» Task to carry out: The word "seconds" appears in some lines of the records below; state how many lines, and nothing else.

[Collection entries]

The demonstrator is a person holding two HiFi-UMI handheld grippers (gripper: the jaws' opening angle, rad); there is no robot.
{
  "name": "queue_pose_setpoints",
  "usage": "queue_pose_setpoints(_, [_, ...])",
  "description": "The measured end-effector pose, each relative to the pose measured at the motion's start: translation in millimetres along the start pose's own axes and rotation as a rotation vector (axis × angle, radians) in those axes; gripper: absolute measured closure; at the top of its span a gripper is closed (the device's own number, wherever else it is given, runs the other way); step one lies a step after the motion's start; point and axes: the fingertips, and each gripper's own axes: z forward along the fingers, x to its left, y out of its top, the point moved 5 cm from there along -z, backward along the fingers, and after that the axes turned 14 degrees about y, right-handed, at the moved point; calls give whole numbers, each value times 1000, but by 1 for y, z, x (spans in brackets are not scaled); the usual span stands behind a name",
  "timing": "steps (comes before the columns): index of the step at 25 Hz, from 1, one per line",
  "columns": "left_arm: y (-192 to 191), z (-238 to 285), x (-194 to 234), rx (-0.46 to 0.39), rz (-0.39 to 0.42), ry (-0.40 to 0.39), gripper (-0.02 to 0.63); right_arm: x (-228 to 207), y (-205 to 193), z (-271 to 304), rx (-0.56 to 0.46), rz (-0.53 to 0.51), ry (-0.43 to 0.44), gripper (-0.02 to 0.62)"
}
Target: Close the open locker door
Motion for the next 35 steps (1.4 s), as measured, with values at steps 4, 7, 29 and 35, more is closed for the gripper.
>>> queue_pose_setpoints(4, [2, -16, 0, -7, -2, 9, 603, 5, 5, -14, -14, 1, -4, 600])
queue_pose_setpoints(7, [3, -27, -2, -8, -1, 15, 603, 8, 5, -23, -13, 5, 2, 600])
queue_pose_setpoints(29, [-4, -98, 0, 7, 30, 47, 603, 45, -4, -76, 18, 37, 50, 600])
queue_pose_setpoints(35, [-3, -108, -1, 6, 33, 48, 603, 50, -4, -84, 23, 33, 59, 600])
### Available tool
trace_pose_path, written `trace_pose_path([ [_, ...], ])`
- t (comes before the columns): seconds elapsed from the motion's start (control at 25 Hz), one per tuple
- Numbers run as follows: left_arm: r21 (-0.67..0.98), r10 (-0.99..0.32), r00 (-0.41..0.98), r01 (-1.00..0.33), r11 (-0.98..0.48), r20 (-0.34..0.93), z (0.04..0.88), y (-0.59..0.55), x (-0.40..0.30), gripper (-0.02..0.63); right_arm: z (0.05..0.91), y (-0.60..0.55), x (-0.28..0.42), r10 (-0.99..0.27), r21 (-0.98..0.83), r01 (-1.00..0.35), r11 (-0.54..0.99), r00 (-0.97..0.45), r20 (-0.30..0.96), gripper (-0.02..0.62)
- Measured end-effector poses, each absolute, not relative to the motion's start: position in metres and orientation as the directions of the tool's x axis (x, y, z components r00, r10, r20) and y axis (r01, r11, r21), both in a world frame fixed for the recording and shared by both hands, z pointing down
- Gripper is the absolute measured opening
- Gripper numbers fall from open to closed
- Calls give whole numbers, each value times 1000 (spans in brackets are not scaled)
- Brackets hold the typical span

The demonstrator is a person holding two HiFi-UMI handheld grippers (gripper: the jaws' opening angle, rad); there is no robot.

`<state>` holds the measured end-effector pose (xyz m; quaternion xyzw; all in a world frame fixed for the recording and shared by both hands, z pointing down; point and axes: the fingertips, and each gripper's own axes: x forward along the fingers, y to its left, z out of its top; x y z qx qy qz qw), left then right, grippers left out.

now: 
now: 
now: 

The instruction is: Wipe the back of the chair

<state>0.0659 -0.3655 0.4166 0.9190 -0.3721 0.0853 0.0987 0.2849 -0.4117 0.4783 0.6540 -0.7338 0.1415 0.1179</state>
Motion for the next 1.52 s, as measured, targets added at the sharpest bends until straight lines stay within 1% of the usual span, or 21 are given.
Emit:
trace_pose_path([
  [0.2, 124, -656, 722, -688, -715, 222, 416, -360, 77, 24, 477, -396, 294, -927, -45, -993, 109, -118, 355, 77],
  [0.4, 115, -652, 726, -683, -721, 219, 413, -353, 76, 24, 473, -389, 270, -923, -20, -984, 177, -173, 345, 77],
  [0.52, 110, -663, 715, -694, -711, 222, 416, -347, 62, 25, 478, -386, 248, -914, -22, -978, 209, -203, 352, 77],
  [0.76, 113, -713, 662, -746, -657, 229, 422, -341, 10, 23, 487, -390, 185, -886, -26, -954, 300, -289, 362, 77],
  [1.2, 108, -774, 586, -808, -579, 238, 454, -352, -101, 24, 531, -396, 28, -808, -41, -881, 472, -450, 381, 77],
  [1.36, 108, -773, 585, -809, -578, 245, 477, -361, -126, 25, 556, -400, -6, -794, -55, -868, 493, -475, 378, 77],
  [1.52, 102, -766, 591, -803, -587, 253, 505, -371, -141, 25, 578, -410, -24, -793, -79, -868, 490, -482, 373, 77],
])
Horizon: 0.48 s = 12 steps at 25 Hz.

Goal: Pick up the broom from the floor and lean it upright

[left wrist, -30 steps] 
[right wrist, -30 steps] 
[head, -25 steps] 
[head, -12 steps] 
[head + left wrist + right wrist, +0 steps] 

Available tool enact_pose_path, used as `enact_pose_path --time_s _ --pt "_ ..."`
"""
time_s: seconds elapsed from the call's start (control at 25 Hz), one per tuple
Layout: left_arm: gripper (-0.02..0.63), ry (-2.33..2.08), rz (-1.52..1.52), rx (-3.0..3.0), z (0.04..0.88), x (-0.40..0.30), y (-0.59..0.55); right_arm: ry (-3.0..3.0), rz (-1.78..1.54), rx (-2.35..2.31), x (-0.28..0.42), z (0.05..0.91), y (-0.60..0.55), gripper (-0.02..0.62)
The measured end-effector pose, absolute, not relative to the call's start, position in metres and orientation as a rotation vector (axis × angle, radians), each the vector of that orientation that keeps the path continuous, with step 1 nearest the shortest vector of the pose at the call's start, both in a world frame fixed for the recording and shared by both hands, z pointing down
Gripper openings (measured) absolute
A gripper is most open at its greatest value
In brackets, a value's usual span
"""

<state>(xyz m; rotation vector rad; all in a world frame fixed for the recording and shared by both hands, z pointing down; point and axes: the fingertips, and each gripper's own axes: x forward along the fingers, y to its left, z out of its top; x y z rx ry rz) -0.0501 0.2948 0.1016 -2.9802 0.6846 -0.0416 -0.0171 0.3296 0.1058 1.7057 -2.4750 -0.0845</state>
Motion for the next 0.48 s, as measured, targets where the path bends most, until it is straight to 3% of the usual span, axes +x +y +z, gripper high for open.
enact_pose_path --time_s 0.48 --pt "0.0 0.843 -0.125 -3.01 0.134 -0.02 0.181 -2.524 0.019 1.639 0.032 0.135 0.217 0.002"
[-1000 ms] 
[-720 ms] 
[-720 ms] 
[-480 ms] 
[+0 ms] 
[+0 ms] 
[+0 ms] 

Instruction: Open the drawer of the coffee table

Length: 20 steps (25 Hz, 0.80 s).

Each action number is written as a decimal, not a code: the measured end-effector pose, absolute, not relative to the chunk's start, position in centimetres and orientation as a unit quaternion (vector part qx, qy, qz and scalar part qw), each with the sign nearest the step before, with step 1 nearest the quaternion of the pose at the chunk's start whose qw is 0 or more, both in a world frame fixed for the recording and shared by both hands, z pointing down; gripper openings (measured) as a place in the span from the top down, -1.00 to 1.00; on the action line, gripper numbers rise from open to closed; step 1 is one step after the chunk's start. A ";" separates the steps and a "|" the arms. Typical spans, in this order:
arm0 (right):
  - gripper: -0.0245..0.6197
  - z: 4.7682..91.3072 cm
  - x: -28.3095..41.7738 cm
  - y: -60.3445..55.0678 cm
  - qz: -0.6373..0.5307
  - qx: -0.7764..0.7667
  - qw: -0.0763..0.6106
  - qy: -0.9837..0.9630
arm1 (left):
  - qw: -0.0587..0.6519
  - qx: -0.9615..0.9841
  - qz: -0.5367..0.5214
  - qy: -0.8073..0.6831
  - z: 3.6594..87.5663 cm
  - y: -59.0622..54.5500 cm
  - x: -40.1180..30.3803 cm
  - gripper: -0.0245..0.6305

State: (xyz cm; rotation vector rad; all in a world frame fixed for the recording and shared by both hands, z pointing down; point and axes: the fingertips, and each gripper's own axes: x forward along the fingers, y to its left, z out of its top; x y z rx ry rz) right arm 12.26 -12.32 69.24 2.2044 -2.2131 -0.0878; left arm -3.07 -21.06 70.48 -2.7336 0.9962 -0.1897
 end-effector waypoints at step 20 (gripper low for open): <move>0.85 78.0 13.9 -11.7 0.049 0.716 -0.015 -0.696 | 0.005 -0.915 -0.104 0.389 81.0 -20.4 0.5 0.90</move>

» Written answer: 2